Collective Care, Shared Knowledge, and Solidarity as Practices of Resistance in East Africa and the Great Lakes
Across East Africa and the Great Lakes region, resistance increasingly unfolds under conditions of repression, protracted conflict, climate stress, and shrinking civic space. In Uganda, Burundi, South Sudan, eastern DRC, and parts of Kenya and Tanzania, activists face surveillance, criminalisation, gendered violence, and legal constraints that fragment movements and exhaust individuals. This paper argues that collective care, shared knowledge, and cross-border solidarity are not auxiliary to resistance but constitute core, strategic practices of resistance in these contexts.
Empirically, this argument draws on activist experiences from women’s rights, land justice, environmental, and peace movements operating in post-conflict and authoritarian settings. Under repression, formal protest and overt confrontation are often curtailed. Movements therefore adapt by building infrastructures of care - mutual aid funds, trauma-informed support circles, safe houses, and community-based protection mechanisms. These practices sustain activists’ physical and psychological survival, enabling continued engagement despite arrests, threats, and burnout. Care here functions as resistance by refusing the state’s strategy of attrition and fear, particularly against women human rights defenders and environmental activists.

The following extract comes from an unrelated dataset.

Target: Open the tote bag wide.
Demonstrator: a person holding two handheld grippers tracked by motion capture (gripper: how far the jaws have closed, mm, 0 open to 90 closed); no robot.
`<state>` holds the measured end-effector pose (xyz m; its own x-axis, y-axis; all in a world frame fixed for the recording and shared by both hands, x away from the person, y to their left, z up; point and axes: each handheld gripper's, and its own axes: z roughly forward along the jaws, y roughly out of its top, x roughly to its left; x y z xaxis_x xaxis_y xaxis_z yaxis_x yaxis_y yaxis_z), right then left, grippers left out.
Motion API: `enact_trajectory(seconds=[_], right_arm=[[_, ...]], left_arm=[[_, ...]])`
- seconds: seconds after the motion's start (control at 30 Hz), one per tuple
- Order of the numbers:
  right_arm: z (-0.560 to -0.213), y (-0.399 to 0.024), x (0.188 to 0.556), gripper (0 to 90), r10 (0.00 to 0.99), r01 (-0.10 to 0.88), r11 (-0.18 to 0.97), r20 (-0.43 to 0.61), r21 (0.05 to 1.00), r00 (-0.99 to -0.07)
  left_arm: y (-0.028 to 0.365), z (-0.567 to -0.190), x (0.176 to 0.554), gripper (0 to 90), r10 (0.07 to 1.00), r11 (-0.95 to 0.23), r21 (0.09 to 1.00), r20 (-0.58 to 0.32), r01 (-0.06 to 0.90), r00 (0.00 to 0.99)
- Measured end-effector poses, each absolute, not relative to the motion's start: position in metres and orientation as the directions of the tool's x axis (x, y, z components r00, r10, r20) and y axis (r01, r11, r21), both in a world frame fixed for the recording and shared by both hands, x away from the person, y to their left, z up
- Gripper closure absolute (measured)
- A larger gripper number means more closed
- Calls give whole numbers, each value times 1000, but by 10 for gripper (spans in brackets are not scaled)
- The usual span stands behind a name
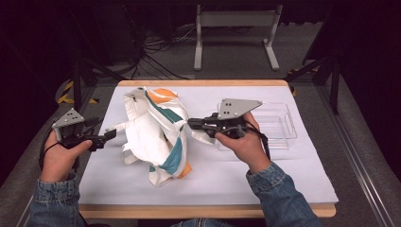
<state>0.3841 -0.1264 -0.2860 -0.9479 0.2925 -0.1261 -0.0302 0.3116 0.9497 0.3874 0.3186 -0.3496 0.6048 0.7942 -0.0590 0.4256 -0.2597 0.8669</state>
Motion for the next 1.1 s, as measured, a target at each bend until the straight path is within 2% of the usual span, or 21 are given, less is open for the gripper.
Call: enact_trajectory(seconds=[0.57,0.87,1.1], right_arm=[[-310,-176,381,882,403,68,269,-48,961,-914],[-336,-202,380,881,464,168,277,21,946,-885],[-347,-209,378,881,481,206,292,43,934,-875]], left_arm=[[320,-349,387,121,800,-240,865,-81,440,595],[318,-348,386,126,787,-233,869,-96,437,610],[317,-346,384,142,770,-183,869,-165,460,616]])
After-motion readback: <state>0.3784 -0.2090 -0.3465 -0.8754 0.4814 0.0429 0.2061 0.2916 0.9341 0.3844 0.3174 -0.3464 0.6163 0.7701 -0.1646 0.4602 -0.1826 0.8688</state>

Shared knowledge operates as a second pillar of resistance. Activists across the region systematically document land grabs, environmental harm, electoral violence, and gender-based abuses, translating lived experience into evidence for advocacy and legal action. Informal learning spaces - peer exchanges, community trainings, and cross-movement dialogues - circulate strategies for digital security, legal literacy, and nonviolent action. Theoretically, this aligns with resistance scholarship that recognises knowledge production as a site of power contestation. In contexts where official narratives deny violence or criminalise dissent, producing and safeguarding alternative knowledge is itself a resistant act.
Third, solidarity - particularly cross-border solidarity - extends resistance beyond isolated national struggles. Regional networks linking activists in Uganda, DRC, South Sudan, Rwanda, and Burundi allow movements to share tactics, amplify threatened voices, and engage regional and international accountability mechanisms. Solidarity disrupts repression by increasing visibility and political cost, while also countering the fragmentation imposed by borders, ethnicity, and conflict.
Theoretically, this paper contributes to resistance studies by foregrounding relational and feminist conceptions of resistance, which emphasise endurance, care, and collective survival alongside confrontation. Rather than viewing resistance solely as moments of rupture, this analysis highlights everyday practices that sustain movements over time.
In conclusion, collective care, shared knowledge, and solidarity are empirically observable, effective strategies of resistance in East Africa and the Great Lakes. Recognising them as such expands how resistance is theorised and valued, and affirms the political agency of activists operating under repression.